● Task to carry out: Go through the records and report each line holding the string "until".

Dataset records:
--- START ---

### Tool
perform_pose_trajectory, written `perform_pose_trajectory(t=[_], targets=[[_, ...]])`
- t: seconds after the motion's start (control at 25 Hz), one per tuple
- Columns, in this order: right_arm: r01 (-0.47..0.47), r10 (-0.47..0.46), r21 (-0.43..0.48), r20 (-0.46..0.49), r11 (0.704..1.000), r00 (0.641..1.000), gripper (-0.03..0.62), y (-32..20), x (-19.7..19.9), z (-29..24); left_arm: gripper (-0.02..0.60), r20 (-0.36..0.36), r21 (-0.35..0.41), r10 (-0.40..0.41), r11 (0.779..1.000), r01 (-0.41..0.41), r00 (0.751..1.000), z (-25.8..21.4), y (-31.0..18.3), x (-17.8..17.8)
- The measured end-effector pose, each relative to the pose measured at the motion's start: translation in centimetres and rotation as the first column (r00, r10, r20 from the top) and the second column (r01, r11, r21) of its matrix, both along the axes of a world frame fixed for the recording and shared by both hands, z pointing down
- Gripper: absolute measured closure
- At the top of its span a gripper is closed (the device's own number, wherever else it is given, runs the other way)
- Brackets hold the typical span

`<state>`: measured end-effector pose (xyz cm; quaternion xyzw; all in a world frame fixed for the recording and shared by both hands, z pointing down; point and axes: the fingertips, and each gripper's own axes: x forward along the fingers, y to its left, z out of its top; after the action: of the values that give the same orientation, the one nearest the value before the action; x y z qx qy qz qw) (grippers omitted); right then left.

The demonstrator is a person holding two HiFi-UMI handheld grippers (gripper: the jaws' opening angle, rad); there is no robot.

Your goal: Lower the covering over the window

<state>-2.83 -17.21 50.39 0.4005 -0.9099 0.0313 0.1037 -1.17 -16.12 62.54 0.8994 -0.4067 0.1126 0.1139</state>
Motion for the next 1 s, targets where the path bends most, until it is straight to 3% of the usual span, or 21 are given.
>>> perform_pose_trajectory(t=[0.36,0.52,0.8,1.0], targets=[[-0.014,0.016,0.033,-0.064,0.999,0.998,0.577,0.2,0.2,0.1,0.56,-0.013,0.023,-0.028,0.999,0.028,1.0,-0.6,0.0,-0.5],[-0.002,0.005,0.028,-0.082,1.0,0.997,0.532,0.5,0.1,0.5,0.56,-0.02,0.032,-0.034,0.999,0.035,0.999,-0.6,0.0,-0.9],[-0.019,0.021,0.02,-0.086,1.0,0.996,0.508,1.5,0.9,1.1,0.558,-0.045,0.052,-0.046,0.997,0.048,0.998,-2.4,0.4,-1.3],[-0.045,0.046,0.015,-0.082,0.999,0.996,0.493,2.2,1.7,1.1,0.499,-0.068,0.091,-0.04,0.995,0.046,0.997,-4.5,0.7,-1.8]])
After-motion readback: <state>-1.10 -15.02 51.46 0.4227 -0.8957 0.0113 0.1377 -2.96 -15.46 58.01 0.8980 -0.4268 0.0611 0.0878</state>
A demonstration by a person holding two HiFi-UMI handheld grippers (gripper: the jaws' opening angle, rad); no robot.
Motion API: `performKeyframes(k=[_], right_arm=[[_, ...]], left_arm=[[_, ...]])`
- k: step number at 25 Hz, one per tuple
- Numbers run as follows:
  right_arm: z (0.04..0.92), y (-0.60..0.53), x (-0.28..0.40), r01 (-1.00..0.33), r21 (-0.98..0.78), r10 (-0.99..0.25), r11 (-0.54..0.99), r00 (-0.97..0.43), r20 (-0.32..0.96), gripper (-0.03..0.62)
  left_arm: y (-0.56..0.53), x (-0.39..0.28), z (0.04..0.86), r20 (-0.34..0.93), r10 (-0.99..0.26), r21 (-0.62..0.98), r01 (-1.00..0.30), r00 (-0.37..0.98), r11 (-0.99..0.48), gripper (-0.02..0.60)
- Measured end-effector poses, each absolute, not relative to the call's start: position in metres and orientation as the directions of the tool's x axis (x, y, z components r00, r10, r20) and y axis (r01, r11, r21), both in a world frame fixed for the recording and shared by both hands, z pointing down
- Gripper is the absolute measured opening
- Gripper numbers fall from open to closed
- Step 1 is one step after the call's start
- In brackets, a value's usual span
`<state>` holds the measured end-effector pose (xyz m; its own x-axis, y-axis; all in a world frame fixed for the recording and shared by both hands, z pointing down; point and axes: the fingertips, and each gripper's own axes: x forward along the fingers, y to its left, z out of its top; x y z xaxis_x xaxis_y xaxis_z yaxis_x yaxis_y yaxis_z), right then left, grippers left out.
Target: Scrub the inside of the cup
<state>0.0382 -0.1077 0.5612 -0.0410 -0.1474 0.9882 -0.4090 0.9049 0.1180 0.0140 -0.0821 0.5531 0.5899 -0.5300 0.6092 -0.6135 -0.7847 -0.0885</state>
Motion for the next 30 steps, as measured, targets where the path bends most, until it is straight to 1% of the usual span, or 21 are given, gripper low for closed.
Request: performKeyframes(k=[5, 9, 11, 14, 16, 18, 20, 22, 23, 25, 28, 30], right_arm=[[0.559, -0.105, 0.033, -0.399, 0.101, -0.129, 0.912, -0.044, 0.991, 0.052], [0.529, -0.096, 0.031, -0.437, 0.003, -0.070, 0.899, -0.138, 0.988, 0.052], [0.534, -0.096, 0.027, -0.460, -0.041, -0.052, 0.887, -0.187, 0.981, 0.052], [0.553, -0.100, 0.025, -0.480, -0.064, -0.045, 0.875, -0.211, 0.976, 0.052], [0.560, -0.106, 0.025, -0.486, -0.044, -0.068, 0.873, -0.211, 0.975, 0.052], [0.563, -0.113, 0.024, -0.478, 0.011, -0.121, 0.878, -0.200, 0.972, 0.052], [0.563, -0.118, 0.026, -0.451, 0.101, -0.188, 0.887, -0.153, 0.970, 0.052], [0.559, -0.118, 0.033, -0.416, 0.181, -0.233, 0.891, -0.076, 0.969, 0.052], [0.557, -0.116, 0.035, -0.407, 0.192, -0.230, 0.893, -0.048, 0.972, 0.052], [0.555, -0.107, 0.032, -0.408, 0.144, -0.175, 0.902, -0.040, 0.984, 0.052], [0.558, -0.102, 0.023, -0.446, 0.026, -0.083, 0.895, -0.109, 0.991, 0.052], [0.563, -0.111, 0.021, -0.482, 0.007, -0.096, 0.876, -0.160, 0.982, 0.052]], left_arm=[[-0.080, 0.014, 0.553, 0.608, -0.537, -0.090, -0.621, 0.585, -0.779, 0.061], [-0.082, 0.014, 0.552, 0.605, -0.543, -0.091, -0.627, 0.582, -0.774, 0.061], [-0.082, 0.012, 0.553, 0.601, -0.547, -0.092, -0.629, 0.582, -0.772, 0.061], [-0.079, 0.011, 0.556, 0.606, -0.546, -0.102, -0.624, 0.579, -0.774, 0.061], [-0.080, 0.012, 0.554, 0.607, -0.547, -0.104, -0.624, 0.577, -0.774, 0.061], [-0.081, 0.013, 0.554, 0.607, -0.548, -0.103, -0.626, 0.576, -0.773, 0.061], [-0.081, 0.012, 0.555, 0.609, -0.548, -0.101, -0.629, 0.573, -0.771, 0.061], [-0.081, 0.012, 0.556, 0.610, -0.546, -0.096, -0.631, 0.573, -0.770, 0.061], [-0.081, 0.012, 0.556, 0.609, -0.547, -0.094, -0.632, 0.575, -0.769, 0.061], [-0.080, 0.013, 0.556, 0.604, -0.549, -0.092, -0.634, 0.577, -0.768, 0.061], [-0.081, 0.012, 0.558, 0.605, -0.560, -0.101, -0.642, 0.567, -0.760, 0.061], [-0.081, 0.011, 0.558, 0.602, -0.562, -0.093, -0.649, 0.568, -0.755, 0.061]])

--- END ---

● Finished task:
Motion for the next 1 s, targets where the path bends most, until it is straight to 3% of the usual span, or 21 are given.
Motion for the next 30 steps, as measured, targets where the path bends most, until it is straight to 1% of the usual span, or 21 are given, gripper low for closed.

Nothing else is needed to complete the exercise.